**What to work on:** Lines with the word "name" are the ones wanted. Copy each of them from the entries below.

Stored entries
━━━━━━━━━━

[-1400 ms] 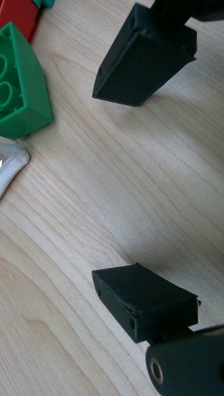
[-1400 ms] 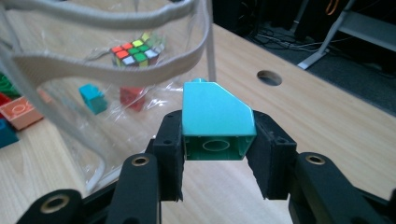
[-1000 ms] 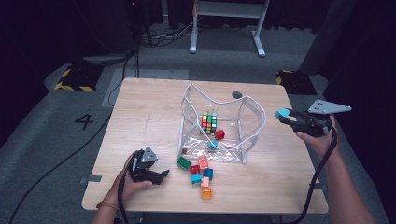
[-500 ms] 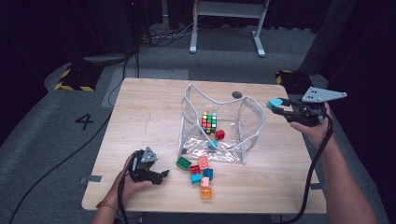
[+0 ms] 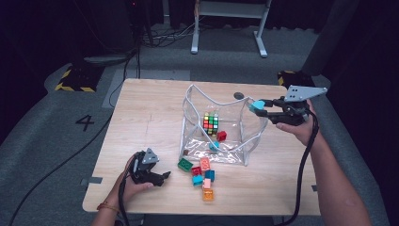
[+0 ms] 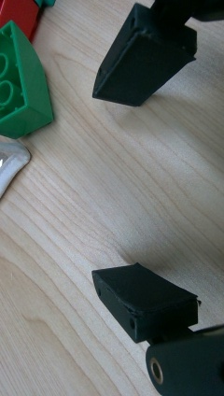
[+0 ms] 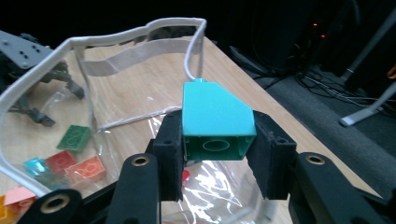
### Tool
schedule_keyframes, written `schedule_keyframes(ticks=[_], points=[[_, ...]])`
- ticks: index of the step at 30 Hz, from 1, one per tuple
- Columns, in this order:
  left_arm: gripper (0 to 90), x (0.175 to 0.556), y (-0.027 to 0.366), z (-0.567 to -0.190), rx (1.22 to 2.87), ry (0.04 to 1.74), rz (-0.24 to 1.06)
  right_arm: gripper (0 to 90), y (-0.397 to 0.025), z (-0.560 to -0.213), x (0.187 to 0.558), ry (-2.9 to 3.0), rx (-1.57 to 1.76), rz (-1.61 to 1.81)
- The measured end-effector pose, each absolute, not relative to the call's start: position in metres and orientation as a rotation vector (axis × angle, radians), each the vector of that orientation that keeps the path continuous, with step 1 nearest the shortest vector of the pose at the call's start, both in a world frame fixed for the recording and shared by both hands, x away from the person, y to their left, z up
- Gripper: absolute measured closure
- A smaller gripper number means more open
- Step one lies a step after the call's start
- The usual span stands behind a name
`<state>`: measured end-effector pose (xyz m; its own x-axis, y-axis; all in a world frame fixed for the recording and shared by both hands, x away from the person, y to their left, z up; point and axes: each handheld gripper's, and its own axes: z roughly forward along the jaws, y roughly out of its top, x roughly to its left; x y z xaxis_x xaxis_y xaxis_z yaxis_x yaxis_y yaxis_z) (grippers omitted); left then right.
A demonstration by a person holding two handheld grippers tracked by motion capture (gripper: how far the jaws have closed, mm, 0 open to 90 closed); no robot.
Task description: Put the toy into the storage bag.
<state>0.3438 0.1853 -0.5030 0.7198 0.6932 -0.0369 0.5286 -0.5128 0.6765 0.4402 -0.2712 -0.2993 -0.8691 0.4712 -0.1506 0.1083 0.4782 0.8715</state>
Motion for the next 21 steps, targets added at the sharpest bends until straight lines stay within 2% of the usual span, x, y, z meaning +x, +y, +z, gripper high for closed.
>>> schedule_keyframes(ticks=[21], points=[[12.9,0.344,0.185,-0.503,2.237,0.92,0.312,59.0,-0.2,-0.315,0.462,2.615,0.303,1.125]])
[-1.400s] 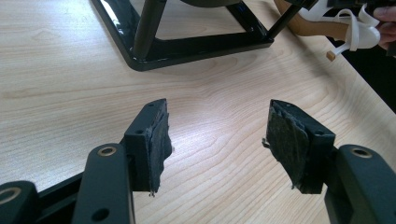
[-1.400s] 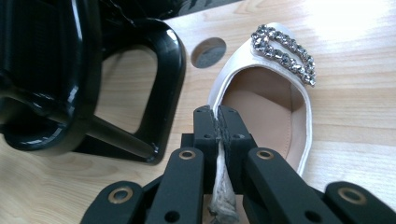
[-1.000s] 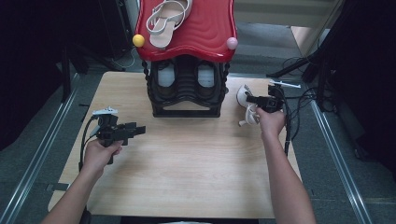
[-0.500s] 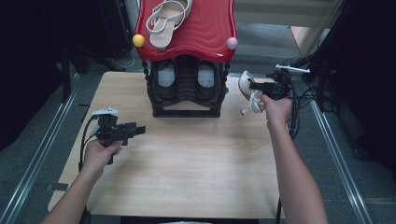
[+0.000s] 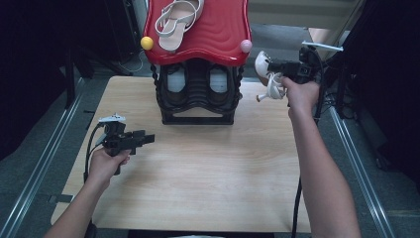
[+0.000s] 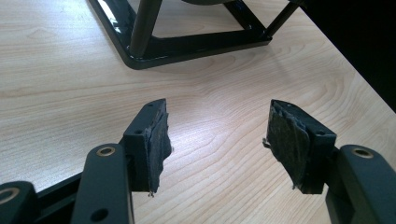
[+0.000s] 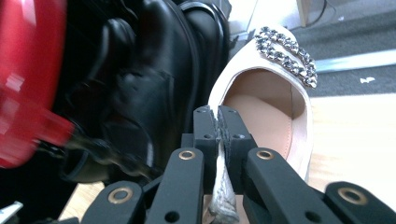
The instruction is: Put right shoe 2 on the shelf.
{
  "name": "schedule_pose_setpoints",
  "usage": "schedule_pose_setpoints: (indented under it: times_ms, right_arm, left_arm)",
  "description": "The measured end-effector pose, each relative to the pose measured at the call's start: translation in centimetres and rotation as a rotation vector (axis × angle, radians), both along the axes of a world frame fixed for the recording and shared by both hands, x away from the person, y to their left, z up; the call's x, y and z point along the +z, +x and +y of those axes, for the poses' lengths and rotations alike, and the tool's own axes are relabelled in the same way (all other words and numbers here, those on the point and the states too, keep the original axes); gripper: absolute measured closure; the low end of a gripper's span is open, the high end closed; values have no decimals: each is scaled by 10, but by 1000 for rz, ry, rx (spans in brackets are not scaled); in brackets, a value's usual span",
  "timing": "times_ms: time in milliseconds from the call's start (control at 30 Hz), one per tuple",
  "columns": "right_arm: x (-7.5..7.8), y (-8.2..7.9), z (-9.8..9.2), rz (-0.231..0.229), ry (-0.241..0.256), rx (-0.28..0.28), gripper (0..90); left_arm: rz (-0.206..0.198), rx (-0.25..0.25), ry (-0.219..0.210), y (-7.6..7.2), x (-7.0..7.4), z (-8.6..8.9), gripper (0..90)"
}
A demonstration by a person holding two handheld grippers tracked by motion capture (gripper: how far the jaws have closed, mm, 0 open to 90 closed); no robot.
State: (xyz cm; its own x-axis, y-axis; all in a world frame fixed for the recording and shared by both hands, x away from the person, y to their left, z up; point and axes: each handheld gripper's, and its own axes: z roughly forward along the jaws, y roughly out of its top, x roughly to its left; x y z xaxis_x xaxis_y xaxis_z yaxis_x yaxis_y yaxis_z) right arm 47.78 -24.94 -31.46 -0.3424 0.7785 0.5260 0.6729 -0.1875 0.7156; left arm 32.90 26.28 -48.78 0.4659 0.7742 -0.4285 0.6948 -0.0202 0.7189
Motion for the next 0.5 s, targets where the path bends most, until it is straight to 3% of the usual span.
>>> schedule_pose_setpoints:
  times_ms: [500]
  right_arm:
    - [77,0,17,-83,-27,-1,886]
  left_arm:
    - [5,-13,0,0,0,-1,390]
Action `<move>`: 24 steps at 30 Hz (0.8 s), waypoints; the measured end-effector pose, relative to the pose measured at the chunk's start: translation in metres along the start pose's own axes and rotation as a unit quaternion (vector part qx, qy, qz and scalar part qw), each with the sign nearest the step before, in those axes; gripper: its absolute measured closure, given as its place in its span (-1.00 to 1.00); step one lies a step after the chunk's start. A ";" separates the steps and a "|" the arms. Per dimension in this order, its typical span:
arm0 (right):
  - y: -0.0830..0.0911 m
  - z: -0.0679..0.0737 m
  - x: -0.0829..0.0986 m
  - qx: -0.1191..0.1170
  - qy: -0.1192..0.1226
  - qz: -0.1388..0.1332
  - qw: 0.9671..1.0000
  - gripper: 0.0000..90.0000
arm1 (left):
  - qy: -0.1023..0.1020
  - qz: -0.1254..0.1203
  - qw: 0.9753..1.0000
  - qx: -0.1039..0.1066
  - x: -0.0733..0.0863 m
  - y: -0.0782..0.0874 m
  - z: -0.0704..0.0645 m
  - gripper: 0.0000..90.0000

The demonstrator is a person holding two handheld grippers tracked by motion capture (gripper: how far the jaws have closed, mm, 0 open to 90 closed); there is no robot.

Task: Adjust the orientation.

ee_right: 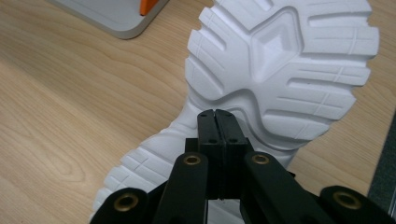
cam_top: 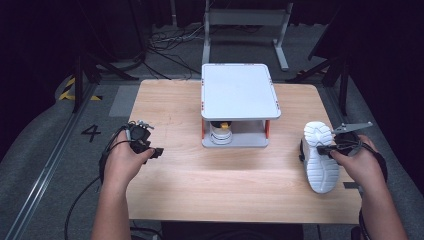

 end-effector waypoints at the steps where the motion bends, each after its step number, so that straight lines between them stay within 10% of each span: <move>1: -0.002 0.003 -0.001 -0.003 0.005 -0.001 1.000 1.00 | 0.001 0.000 1.000 0.000 0.000 0.000 0.000 -0.05; 5: -0.012 0.019 -0.007 -0.042 0.032 -0.009 0.999 1.00 | 0.002 -0.001 1.000 0.001 0.000 -0.001 -0.002 -0.06; 16: -0.039 0.056 -0.016 -0.046 0.107 0.026 0.993 1.00 | 0.002 0.002 1.000 0.002 -0.001 -0.003 0.000 -0.07; 24: -0.041 0.065 -0.016 -0.062 0.119 0.037 0.990 1.00 | 0.002 0.004 1.000 0.003 -0.001 -0.005 -0.001 -0.07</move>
Point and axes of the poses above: each handheld gripper's, and its own axes: y roughly backward along the jaws, x roughly out of its underside, z roughly to its left, the point moved 4 cm from there along -y, roughly forward along the jaws, and after that the axes turned 2 degrees about -x, right-handed, at the moved point
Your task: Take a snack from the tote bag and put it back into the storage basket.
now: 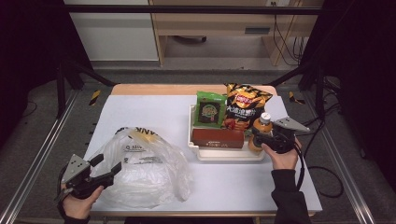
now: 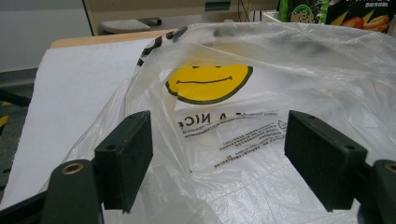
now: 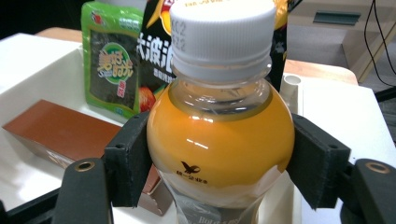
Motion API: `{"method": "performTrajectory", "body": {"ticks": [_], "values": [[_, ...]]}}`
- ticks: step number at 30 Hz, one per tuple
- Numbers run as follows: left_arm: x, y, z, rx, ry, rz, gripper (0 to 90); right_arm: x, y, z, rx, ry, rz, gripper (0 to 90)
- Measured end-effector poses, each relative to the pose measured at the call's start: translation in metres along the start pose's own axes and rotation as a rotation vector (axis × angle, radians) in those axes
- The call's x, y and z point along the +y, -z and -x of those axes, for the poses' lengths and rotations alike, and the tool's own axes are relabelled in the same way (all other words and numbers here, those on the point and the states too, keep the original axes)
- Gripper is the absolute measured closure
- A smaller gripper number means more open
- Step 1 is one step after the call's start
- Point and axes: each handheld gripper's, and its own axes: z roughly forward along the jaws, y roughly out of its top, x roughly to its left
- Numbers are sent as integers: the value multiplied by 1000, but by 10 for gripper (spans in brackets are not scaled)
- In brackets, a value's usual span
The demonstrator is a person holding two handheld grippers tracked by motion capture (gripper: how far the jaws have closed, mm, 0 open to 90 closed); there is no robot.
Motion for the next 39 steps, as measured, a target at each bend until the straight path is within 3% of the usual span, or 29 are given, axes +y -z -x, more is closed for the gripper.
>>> {"method": "performTrajectory", "body": {"ticks": [9,18,21,29,39], "values": [[0,0,0,1,0,-3,233,-12,-6,4,3,-21,-29,301],[-1,0,0,0,-1,-4,233,-18,-6,4,-3,-14,7,293],[-1,0,0,-2,-2,-3,231,-18,-3,4,-17,-29,29,211],[0,1,-2,-6,-1,-3,217,-22,18,-1,-15,-52,53,94],[-2,-1,-5,4,7,-10,207,-44,50,-3,14,-57,97,116]]}}
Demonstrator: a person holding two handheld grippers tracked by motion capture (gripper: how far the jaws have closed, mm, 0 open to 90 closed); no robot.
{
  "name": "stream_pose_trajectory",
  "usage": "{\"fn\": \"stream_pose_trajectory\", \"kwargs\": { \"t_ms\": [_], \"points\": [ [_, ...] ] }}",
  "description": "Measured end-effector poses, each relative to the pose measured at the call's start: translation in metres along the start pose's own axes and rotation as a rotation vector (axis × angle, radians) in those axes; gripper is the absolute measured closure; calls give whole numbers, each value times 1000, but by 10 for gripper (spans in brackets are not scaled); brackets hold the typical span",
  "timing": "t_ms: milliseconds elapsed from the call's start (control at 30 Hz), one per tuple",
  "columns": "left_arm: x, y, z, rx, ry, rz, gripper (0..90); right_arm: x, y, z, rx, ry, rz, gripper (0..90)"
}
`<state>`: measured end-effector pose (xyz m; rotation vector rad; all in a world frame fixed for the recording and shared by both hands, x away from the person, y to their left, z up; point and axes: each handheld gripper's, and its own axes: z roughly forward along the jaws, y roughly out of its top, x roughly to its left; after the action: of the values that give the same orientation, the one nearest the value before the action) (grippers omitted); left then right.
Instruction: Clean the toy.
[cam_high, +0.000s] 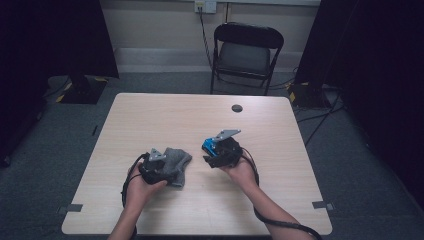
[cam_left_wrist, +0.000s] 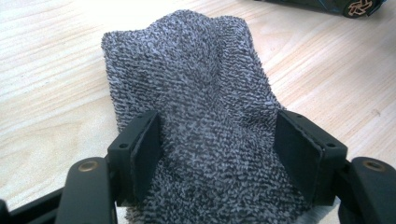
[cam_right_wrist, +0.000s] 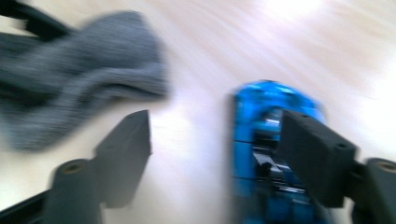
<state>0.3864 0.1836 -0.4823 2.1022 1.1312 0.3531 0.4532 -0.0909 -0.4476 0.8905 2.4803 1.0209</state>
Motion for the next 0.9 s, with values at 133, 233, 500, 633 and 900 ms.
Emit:
{"fn": "stream_pose_trajectory", "kwargs": {
  "t_ms": [133,233,500,633,900],
  "points": [
    [1,-2,0,-13,-8,-9,315,-21,-4,7,39,-33,53,189],
    [1,-2,1,-15,-10,-10,314,-28,-6,15,55,-11,101,172],
    [1,-3,1,-12,-14,0,303,-31,-10,36,119,-11,106,178],
    [1,-3,1,-12,-14,0,301,-29,-10,40,135,-17,85,188],
    [0,-3,2,-8,-7,13,294,-28,-13,43,151,-28,77,215]
  ]
}}
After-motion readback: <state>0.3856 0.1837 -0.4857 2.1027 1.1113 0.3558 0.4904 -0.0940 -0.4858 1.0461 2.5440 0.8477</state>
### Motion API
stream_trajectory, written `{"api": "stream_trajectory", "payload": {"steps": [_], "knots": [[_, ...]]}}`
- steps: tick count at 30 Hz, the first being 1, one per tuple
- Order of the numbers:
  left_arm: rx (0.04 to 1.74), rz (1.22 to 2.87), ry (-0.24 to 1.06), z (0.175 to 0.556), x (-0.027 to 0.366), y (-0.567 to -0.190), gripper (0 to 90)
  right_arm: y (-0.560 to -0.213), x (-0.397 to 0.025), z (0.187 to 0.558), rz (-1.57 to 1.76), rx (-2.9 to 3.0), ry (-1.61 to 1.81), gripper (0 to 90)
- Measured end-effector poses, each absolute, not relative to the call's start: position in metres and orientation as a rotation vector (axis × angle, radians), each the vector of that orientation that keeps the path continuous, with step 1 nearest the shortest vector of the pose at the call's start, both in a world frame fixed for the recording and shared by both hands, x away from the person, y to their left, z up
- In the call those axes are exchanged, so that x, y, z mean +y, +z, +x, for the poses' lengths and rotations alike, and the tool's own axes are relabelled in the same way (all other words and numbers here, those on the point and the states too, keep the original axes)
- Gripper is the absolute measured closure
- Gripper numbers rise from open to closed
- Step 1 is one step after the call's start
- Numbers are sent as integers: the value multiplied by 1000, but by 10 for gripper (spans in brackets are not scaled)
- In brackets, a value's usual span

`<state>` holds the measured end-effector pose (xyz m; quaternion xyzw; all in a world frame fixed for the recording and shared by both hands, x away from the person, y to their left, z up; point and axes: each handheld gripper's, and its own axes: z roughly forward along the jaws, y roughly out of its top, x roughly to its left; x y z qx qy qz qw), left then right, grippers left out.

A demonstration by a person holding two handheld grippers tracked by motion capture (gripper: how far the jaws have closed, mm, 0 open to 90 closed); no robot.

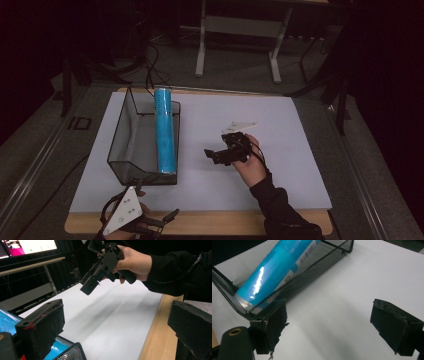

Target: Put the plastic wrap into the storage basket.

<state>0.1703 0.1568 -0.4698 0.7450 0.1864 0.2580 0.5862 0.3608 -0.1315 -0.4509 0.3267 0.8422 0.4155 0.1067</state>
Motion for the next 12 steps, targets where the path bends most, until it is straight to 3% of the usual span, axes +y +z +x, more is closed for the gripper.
{"api": "stream_trajectory", "payload": {"steps": [12], "knots": [[427, 1735, 592, 169, 157, -469, 15, -465, -143, 363, 947, 2493, 1188, 140]]}}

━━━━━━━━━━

**Task output:**
- The usual span stands behind a name
  "name": "schedule_pose_setpoints",
  "name": "stream_pose_trajectory",

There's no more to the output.